Skip to content

The latest etcdctl seems buggy: etcdctl will request fail when the first etcd cluster endpoint down #11176

@lining2020x

Description

@lining2020x

This issue is related to kubernetes/kubernetes#72102. I can still reproduce that problem with 'etcdctl' of the latest release etcd(v3.4.1).

Environment:

[root@ln-node0 etcd-test# ./etcd-v3.4.1/etcdctl version
etcdctl version: 3.4.1
API version: 3.4

[root@ln-node0 etcd-test]# ./etcd-v3.4.1/etcd -version
etcd Version: 3.4.1
Git SHA: a14579fbf
Go Version: go1.12.9
Go OS/Arch: linux/amd64

How to reproduce the problems:
The repro methods comes from #10911 (comment) and kubernetes/kubernetes#72102 (comment)

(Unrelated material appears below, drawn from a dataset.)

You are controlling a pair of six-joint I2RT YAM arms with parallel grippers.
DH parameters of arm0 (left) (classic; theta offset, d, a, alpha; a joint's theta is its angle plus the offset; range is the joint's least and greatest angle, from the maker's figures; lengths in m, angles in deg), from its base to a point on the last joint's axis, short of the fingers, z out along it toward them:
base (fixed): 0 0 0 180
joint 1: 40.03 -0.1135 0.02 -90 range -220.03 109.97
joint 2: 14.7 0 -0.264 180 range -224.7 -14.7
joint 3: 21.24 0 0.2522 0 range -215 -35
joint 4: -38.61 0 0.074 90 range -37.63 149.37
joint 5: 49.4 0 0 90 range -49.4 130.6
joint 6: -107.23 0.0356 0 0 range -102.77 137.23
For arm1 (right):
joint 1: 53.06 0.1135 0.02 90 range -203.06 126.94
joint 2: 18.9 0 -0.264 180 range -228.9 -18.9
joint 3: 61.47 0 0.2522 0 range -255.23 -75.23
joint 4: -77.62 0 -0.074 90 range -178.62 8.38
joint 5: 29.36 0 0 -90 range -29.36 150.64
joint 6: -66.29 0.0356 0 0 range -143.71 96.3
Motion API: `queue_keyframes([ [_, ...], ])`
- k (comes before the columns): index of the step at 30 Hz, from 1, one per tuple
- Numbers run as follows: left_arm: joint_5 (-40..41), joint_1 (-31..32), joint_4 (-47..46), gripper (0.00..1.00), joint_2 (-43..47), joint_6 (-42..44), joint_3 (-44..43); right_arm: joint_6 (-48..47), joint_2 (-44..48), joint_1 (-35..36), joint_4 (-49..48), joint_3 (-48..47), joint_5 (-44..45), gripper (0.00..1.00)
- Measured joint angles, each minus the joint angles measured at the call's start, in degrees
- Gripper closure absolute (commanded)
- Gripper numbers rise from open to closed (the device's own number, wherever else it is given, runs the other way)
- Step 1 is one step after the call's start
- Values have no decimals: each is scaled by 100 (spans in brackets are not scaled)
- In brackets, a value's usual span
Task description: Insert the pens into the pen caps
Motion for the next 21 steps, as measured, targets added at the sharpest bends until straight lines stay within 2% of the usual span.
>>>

  1. Create a 3 node etcd cluster with TLS enabled. Each certificate should only contain the name/IP of the node that will be serving it.
  2. Close the first etcd node
  3. Use etcdctl to request

What you expected to happen:
I expect the 3rd step to be OK

1 # ETCDCTL_API=3 ./etcd-v3.4.1/etcdctl --endpoints=https://ln-node1:2379,https://ln-node2:2379,https://ln-node3:2379 --cacert=/tmp/etcd/ca.pem --cert=/tmp/etcd/client.pem --key=/tmp/etcd/client-key.pem put bar foo
OK

2 # ssh ln-node1 systemctl stop etcd@ln-node1

3 # ETCDCTL_API=3 ./etcd-v3.4.1/etcdctl --endpoints=https://ln-node1:2379,https://ln-node2:2379,https://ln-node3:2379 --cacert=/tmp/etcd/ca.pem --cert=/tmp/etcd/client.pem --key=/tmp/etcd/client-key.pem put bar foo
{"level":"warn","ts":"2019-09-24T15:59:20.611+0800","caller":"clientv3/retry_interceptor.go:61","msg":"retrying of unary invoker failed","target":"endpoint://client-3b69f8a2-9b9a-4399-aedd-6244012167a0/ln-node1:2379","attempt":0,"error":"rpc error: code = DeadlineExceeded desc = latest connection error: connection error: desc = \"transport: Error while dialing dial tcp 10.150.7.194:2379: connect: connection refused\""}

4 # ETCDCTL_API=3 ./etcd-v3.3.13/etcdctl --endpoints=https://ln-node1:2379,https://ln-node2:2379,https://ln-node3:2379 --cacert=/tmp/etcd/ca.pem --cert=/tmp/etcd/client.pem --key=/tmp/etcd/client-key.pem put bar foo
OK

As the above shows, the etcdctl v3.4.1 can't work but v3.3.13 can. (It's very strange).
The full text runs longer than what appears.